Cursing, Hajime whirls around to see pale grey smoke coiling from the pan, and registers now the telltale sizzle of burning butter. He turns off the heat hurriedly – fans away some of the smoke – hopes to God it hasn't reached the smoke alarm. And then they stand there and survey the charred remnants of breakfast, the demonic fruits of their combined labour and distractability. It smoulders at them innocently. Hajime looks over at Oikawa, and the haughtily raised eyebrow he receives in response is laced with just a little too much of that on-brand smugness.

"Well," says Hajime, flatly, "fuck."

* * *

"It happened when I came out of the bathroom yesterday," says Oikawa, obnoxiously slurping up the last of his instant ramen. "So I sort of thought maybe if I went into the bathroom again I'd be able to go back. But…"

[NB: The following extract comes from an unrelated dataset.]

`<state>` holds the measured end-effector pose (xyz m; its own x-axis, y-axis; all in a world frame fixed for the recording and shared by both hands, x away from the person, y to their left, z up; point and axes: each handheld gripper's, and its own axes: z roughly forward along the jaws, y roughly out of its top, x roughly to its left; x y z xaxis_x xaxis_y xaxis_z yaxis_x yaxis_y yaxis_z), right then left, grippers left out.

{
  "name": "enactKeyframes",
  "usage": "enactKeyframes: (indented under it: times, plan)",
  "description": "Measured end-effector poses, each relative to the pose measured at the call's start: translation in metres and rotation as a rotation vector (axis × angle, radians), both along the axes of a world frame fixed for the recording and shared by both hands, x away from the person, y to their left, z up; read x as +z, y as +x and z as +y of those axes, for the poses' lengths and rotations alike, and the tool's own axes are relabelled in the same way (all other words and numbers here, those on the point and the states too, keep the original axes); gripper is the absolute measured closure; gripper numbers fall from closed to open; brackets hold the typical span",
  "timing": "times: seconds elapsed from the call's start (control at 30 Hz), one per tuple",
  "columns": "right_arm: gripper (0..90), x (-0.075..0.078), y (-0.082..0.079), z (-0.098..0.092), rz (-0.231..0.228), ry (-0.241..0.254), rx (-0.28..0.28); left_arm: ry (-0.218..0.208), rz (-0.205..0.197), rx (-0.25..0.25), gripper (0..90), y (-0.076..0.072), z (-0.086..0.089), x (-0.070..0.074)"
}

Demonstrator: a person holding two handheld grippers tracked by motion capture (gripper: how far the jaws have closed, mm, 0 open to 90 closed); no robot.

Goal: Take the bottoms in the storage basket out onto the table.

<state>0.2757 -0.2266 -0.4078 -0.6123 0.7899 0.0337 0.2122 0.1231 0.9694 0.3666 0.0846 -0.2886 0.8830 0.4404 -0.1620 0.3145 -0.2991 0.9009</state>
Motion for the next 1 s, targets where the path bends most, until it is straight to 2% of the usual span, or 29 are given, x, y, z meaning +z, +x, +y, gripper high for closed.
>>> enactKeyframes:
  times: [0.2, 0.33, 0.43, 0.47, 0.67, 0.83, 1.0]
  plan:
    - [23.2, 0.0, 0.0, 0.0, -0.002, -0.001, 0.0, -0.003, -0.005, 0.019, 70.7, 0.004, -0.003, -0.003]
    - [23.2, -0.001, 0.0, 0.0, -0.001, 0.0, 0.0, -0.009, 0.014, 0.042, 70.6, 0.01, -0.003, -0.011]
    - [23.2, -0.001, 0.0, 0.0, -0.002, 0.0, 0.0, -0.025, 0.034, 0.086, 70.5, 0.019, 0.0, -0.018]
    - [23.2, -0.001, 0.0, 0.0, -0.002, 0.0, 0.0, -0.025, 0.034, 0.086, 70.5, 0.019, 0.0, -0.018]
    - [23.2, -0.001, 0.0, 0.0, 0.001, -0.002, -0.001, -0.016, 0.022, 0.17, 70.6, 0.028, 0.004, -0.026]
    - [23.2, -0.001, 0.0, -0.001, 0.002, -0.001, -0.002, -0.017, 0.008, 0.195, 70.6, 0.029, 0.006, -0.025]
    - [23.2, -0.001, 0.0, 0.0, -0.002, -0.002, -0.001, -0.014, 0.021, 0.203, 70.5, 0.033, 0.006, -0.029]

But he'd come into the bathroom that morning to help Hajime and that had clearly changed nothing. Hajime drags his chopsticks through what's left of his ramen soup, breaking up the oil that's gathered at the top, sending blisters of it skimming to the edges of the bowl, where they cling feebly to its ceramic walls. He drags his chopsticks again and scatters them once more.

"Well?" Oikawa prompts him.

"I don't have any ideas, if that's what you're asking," Hajime shrugs. "You're the one who proposed the whole parallel universe thing."

"Yeah, because it's the only explanation," Oikawa retorts, and then snipes, "oh, don't even _bother_ with that again," when Hajime gives him a look clearly intended to say _I can think of a couple of others._ "I'm telling you. I. Am. Real." He snatches Hajime's phone from the tabletop and holds it high above their heads, just beyond Hajime's reach. "What, should we see whether this breaks if I drop it? Hm?"

"Okay, okay, settle down, drama queen," Hajime says hastily, swiping at it. "Fine, let's say you're right about the universes. Didn't you say you can only pass between them when they touch?"

Oikawa nods and tosses the phone back at him. "And if you're in the right place."

Catching it, Hajime glances at it perfunctorily as the screen lights up with a text message from Hanamaki. "So then, what, we _hope really hard_ that it happens again here? And just – wait until it does?"

The reality of that prospect, and what intuitively feel like truly terrible odds, take a second to sink in. They stare at one another a little blankly. Then Oikawa says, "Well, like I said. It probably happens all the time. Unnoticeably. You might've passed through a few yourself. Maybe in some other universe where, I don't know, the Prince of Wales uses a cream hand towel instead of a white one, another Oikawa Tooru is freaking out because you've disappeared."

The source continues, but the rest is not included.